Поцелуй ускользает, и я снова нахожу себя острым, как сабля, на перекрёстке между коричневой рубашкой и красной армией. Было бы здорово исчезнуть, и никогда сюда не возвращаться, но для этого поцелуй должен длиться вечно, и, значит, свобода невозможна. Либо любить, либо зверствовать.

Город, в который я влюблён, меня пугает. Любые мысли здесь превращаются в сны. Пусть это сладкие сны: с колибри и пальмами, посреди вечного лета и сверкающих карамельных тел. Но и рай, бывает, мучительным, как банка сгущёнки за раз.

Одной из характерных особенностей современных коммуникаций является то, что всякое сообщение звучит и воспринимается одновременно во множестве разных контекстов. Так, например, критика положения женщин в ряде мусульманских обществ автоматически стимулирует анти-иммиграционную риторику, и наоборот – левый протекционизм в отношении Ислама способствует не только толерантности к мигрантам в Европе, но и сохранению тех консервативных культурных установок, которые, собственно, и приводят к кислотным ожогам на женских лицах. Это – следствие глобализированной информационной среды.

Весна мечется по моим жилам, как злодей в вое сигнализации – ищет какой-нибудь ослабленный простенок, чтобы брызнуть наружу. “Вам парням лишь бы брызнуть”, – говорит Адэ. “Ну что ты, я же в поэтическом смысле. При чём здесь сперма?”. “Заметь, про сперму это ты сам заговорил…”

“Моё лицо снесло выстрелом из дробовика. А ты почему решил стать художником?” – спрашивает Джерри, добродушно моргая единственным глазом. Я не могу найти в его лице точку опоры – всё в нём вопит; за что зацепиться, куда смотреть, на чём остановить свой взгляд: торчащий клык, дыра по центру головы, нос набекрень? Я выбираю уцелевший глаз – мутный, как колба со смогом. “Та он еле видит. Но зато он есть – с ним лучше, чем без него, — гогочет Джерри. — Ты мне ответишь на мой вопрос, или так и будешь стоять-охуевать?”

Девушка Ланики уехала на конференцию в Испанию, оставив ей пустую квартиру в корейском квартале. “Проклятые лесбиянки!” — говорит мне Ланика. Я пытаюсь понять, как это согласуется с её Эрикой. “Да я просто ненавижу ярлыки: геи, лесбиянки, мужчины, женщины… Человек тебе либо нравится, либо нет. Вот и всё. Но им, видите ли, подавай сознательность, на ЛГБТ-митинг пиздуй. А я не хочу ходить с табличкой “ЛЕСБУХА” на лбу. У меня, блядь, есть имя. Я – человек, и мне нравятся люди: и парни, и девушки. Не важно, кто ты – я тебя доведу до оргазма. Общество требует от меня определиться. Я могу быть гетеро, могу быть лесбиянкой, – это считается нормальным. Но если я би, то у всех для меня одно слово – шлюха”

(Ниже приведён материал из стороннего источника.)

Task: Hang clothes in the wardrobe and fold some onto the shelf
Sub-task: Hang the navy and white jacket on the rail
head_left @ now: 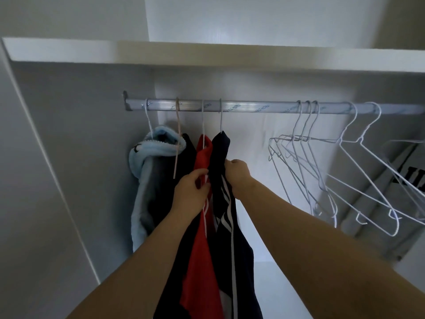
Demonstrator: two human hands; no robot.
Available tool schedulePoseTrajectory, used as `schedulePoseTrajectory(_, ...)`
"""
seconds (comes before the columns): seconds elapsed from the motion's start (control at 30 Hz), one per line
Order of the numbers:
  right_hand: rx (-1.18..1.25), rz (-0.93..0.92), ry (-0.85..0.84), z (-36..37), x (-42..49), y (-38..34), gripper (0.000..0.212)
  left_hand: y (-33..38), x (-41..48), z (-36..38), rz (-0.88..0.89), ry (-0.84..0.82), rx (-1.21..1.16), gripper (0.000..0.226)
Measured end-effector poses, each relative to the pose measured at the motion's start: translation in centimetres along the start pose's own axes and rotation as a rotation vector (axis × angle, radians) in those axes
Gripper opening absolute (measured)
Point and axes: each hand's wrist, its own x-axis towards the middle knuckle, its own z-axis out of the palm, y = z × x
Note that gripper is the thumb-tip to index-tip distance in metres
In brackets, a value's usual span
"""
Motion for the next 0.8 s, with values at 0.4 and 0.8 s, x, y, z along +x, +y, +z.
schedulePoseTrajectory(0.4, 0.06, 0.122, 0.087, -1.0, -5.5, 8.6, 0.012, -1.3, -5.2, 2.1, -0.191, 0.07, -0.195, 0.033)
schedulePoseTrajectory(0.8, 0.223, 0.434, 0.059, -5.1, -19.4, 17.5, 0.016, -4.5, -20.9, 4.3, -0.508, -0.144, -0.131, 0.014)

Наблюдая сюжет о танцевальном подполье в Киеве и Донецке, я не могу отделаться от воодушевляющего впечатления, что в Украине разверзается новое, совершенно параллельное поколение. Оно состоит из людей, которым настолько чужда война, что они умудряются производить в её разгаре свои альтернативные реальности.

Как и всякий человек сложного опыта, эмигрант не умеет говорить о погоде, и является слишком тяжелым собеседником для всех оседлых и местных с этой их болтовнёй о соусах и детях. Мы те самые люди, с которыми что-то случилось, и чего не объяснишь тому, кто не был в этой мельнице судеб. В разгаре вечеринки студентка арт-колледжа в шляпке говорит тебе какую-то хуйню про феминизм в клипах Канье Уэста, а ты – это арабские женщины с кислотными ожогами на лицах, профессора, разгружающие апельсины, и бежавшие с плахи африканские геи. Всё, чем ты можешь ответить ей на поток цитат из учебников – это сырые струпья жизни. После этого воздух в комнате становится свинцовым. Легче просто молчать, положив ладошку на её либеральную pussy.